A full, exact copy of the listing is needed, with images omitted.

Segment Start: Given information

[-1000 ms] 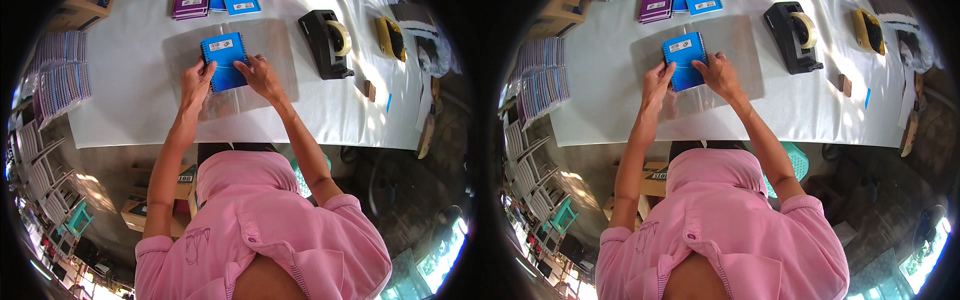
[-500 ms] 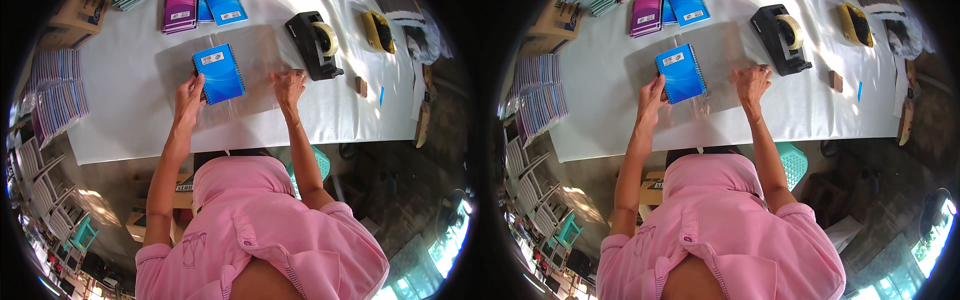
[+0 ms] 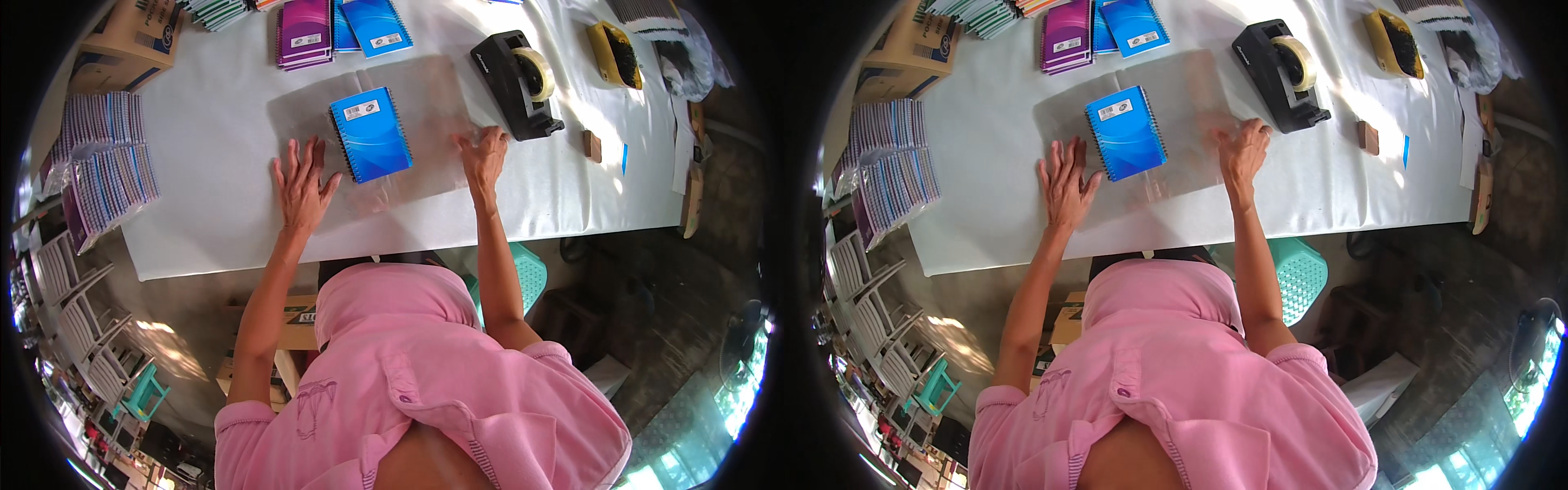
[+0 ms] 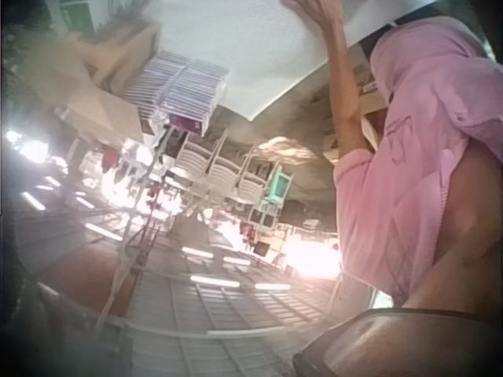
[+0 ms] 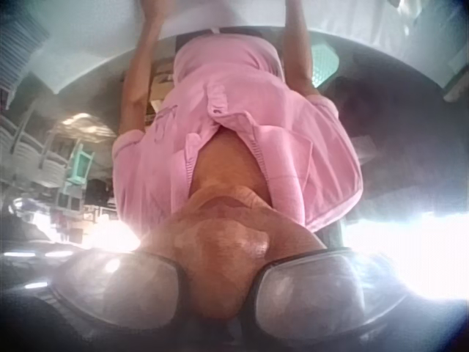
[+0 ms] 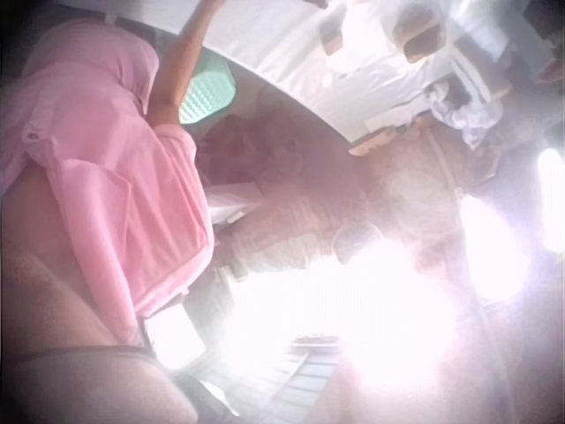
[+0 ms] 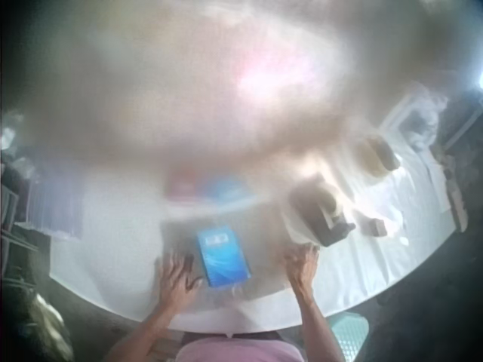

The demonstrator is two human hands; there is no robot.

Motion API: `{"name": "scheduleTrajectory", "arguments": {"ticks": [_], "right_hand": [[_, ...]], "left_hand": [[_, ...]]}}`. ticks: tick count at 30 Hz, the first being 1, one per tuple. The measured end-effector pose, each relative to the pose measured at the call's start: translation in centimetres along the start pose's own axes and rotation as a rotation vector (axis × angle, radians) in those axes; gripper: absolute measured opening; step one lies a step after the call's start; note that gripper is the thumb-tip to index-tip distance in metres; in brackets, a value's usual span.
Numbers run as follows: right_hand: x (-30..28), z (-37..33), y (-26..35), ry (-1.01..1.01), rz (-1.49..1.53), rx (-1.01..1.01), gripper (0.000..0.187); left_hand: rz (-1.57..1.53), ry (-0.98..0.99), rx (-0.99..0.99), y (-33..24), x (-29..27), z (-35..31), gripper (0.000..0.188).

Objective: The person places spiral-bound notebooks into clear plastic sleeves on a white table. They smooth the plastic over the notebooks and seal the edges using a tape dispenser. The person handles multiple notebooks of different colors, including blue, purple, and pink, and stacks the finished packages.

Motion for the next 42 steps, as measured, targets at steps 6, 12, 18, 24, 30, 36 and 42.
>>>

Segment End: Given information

_The answer_
[-1000 ms] 
[-500 ms] 
[+0 ms] 
[+0 ms] 
[+0 ms] 
[+0 ms] 
[+0 ms] 

The demonstrator is two human hands; there is no robot.

Motion API: `{"name": "scheduleTrajectory", "arguments": {"ticks": [_], "right_hand": [[_, ...]], "left_hand": [[_, ...]]}}`. ticks: tick count at 30 Hz, the first being 1, one per tuple. The measured end-effector pose, each relative to the pose measured at the call's start: translation in centimetres along the start pose's own axes and rotation as a rotation vector (axis × angle, radians) in those axes; gripper: absolute measured opening; step one lies a step after the call's start; note that gripper is the thumb-tip to index-tip distance in metres; in brackets, a value's usual span.
Numbers run as follows: right_hand: x (-30..28), z (-37..33), y (-26..35), ry (-1.01..1.01), rz (-1.49..1.53), rx (-1.01..1.01), gripper (0.000..0.187); left_hand: rz (-1.57..1.53), ry (-0.98..0.99), rx (-0.99..0.99), y (-33..24), x (-29..27), z (-35..31), gripper (0.000..0.188).

Objective: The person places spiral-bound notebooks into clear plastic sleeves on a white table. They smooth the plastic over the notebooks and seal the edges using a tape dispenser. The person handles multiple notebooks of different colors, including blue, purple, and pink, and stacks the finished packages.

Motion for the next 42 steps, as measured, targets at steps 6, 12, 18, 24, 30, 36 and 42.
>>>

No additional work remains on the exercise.